We wanted to name our first son Ethan but decided on Michael. I thought he would have several kids in his class with the same name but it suited him better. It was funny because later he had three kids with the name of Ethan in his class in third grade. So the common name was uncommon.

Our second son was born around Christmas. I remember feeling closer to what Mary would have felt like to hold the Christ child. He was and always will be my favorite Christmas present. I remember my oldest son’s Primary teacher asking him why Mary was so uncomfortable on the donkey and he said, “Because she was all full of Jesus.”:)

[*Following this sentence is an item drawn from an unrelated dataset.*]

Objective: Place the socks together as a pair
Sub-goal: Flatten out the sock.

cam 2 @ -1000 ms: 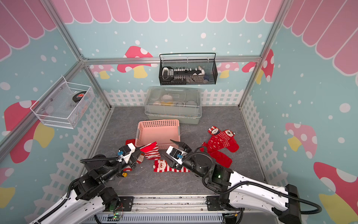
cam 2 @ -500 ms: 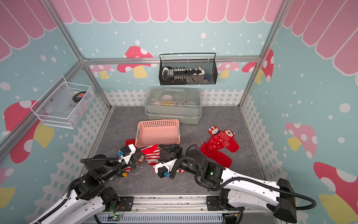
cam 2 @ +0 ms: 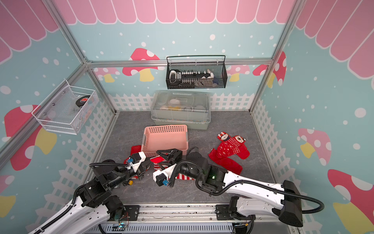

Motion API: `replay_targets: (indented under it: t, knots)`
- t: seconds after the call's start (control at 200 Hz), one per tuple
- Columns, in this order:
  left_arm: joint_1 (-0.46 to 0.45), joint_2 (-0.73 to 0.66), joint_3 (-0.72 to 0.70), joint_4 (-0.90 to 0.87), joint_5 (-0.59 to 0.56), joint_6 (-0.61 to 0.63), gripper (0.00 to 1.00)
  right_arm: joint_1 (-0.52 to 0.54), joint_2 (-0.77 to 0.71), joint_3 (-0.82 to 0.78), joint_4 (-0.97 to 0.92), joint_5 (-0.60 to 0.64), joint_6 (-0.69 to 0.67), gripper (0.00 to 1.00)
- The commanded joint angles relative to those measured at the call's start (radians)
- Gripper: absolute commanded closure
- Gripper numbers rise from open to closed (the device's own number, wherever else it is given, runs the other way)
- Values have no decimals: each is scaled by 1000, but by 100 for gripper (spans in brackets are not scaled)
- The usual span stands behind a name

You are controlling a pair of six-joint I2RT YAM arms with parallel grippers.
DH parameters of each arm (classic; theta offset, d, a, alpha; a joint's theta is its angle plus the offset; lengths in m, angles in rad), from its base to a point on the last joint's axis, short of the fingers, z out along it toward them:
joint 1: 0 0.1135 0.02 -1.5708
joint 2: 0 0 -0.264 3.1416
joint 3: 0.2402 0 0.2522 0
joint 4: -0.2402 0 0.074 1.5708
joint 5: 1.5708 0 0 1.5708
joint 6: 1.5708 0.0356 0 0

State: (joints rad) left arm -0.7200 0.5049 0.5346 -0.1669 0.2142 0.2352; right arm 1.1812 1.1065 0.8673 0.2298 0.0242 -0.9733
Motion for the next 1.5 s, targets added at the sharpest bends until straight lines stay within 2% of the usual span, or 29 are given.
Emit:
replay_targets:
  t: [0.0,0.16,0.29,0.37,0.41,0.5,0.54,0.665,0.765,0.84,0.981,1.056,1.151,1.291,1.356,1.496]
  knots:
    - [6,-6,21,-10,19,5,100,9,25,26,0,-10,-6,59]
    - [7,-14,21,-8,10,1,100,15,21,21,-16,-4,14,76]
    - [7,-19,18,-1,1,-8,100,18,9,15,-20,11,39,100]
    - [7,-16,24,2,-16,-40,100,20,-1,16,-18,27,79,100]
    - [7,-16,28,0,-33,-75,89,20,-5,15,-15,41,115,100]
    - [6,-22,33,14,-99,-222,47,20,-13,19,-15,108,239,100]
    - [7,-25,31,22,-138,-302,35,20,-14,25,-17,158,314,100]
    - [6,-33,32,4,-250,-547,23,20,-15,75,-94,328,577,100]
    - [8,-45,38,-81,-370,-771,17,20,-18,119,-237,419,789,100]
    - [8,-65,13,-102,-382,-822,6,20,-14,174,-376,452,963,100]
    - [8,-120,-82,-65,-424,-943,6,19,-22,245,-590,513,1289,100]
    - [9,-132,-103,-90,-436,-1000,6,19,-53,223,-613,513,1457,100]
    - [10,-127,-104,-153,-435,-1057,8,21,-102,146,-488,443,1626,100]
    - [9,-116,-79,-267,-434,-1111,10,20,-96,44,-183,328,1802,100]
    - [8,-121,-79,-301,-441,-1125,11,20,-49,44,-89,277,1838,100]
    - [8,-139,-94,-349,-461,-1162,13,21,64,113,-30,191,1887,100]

Our third son was born when our favorite NCAA basketball team was in the Sweet Sixteen after years of having bad luck at the “big dance.”  I remember watching the game when I was in labor and screaming more at the players then at my pain.  I also remember being surprised when some of the other parents in the hospital named their newborn babies after the star basketball player at the time, Jimmer Fredette. We teased my mother-in-law that our baby’s name was also Jimmer. She didn’t like that so much.